> **WORK INSTRUCTIONS**:
Write the listing out once more, identical to the original but without pictures.

> **DATA BLOCK**:
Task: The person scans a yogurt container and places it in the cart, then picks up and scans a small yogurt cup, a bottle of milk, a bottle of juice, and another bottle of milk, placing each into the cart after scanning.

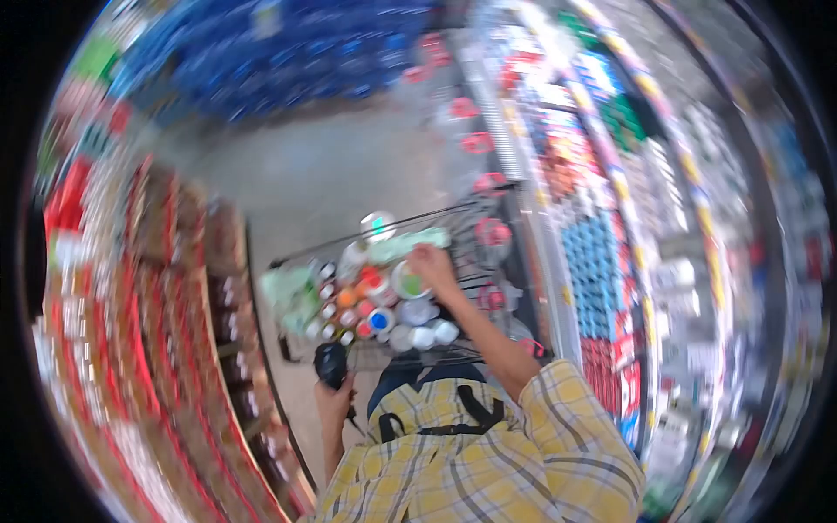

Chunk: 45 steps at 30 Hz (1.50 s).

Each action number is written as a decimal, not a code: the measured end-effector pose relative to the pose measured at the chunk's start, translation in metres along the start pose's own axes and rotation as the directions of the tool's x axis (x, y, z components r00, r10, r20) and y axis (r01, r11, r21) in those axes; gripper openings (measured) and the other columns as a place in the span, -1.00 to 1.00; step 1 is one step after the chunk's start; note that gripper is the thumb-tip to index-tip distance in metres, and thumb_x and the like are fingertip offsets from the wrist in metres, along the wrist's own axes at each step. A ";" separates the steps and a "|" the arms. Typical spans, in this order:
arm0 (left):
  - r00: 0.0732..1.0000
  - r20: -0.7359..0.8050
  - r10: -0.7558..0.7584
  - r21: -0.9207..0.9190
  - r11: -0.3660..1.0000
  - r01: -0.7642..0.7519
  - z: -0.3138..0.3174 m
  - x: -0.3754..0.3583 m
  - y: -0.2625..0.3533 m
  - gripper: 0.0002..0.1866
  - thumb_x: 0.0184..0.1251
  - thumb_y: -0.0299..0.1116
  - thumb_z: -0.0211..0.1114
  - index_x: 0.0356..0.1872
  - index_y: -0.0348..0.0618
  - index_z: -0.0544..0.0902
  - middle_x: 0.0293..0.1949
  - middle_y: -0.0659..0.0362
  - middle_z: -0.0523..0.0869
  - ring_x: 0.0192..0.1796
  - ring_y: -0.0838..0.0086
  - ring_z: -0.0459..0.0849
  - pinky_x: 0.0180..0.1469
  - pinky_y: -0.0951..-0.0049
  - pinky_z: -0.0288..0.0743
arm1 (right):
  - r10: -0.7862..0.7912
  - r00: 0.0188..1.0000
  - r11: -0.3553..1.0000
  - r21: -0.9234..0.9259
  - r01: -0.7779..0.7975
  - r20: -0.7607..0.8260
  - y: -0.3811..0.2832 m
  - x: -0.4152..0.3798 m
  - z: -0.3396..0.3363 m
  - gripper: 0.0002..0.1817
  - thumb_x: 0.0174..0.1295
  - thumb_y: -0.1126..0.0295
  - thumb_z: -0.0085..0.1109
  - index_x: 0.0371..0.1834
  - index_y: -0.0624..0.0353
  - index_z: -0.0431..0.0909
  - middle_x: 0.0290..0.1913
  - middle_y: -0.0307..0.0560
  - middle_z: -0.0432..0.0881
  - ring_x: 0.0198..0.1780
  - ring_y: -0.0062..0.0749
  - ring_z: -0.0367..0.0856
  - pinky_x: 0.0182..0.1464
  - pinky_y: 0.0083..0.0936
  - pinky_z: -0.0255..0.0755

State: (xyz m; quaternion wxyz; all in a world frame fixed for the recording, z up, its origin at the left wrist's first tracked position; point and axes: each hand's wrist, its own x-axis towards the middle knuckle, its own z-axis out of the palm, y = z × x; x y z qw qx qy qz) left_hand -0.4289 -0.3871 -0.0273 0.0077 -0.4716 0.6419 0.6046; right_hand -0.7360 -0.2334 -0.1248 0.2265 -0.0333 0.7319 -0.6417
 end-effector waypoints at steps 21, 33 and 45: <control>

> **REPLY**:
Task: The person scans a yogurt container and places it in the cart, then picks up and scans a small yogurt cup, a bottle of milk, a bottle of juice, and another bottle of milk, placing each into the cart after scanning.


Chunk: 45 steps at 30 Hz (1.50 s).

Each action number is written as a decimal, not a code: the measured end-effector pose relative to the pose measured at the chunk's start, translation in metres along the start pose's own axes and rotation as the directions of the tool's x axis (x, y, z components r00, r10, r20) and y axis (r01, r11, r21) in those axes; gripper openings (measured) and the other columns as a place in the span, -1.00 to 1.00; step 1 is one step after the chunk's start; note that gripper is the thumb-tip to index-tip distance in metres, and thumb_x and the like are fingertip offsets from the wrist in metres, along the wrist's own axes at each step. A ";" separates the steps and a "|" the arms. Typical spans, in this order:
arm0 (left):
  - r00: 0.0732..1.0000
  - r20: -0.7359..0.8050
  - r10: -0.7558..0.7584
  - r21: -0.9207..0.9190
  - r11: -0.3660..1.0000
  - r01: -0.7642..0.7519
  - z: -0.3138..0.3174 m
  - x: -0.3754..0.3583 m
  - y: -0.2625..0.3533 m
  - gripper: 0.0002..0.1866
  - thumb_x: 0.0184..0.1251
  - thumb_y: -0.0299..0.1116
  - thumb_z: -0.0211..0.1114
  - index_x: 0.0356..0.1872
  - index_y: -0.0348..0.0618
  - index_z: -0.0544..0.0902
  - middle_x: 0.0293..0.1949
  - middle_y: -0.0659..0.0362
  - middle_z: -0.0523..0.0869
  - ring_x: 0.0192..0.1796
  - ring_y: -0.0838..0.0086
  - ring_z: -0.0459..0.0849
  - pinky_x: 0.0180..0.1469
  - pinky_y: -0.0951..-0.0049
  - pinky_z: -0.0288..0.0743
arm1 (right):
  - r10: -0.7862..0.7912
  - r00: 0.0188..1.0000
  - r11: -0.3553..1.0000
  - r21: -0.9234..0.9259
  - r01: -0.7779..0.7975
  - r20: -0.7607..0.8260
  - y: -0.3811..0.2832 m
  - x: -0.4152..0.3798 m
  - z: -0.3396..0.3363 m
  - gripper: 0.0002..0.1817
  - thumb_x: 0.0174..0.1295
  - thumb_y: -0.1126..0.0295
  - thumb_z: -0.0085..0.1109
  - index_x: 0.0371..0.1834
  - index_y: -0.0624..0.0353
  - index_z: -0.0431..0.0909
  - middle_x: 0.0290..0.1913
  - middle_y: -0.0307..0.0560
  - middle_z: -0.0432..0.0881
  - ring_x: 0.0198..0.1780
  - ring_y: -0.0062..0.0749
  - ring_z: -0.0367..0.0856
  - pinky_x: 0.0182..0.1464
  - pinky_y: 0.0083..0.0936
  - pinky_z: -0.0255..0.0755

State: (xyz m; quaternion wxyz; all in a world frame fixed for the recording, z up, its origin at the left wrist's first tracked position; point and axes: each hand's wrist, its own x-axis towards the middle knuckle, its own z-axis out of the palm, y = z × x; x y z qw qx qy qz) left_hand -0.4289 -0.3871 -0.0273 0.0077 -0.4716 0.6419 0.6046; right_hand -0.7360 -0.2334 -0.1248 0.2265 -0.0333 0.7319 -0.6417
 end-effector waypoints at steps 21, 33 and 45: <control>

Nothing further is needed for the answer.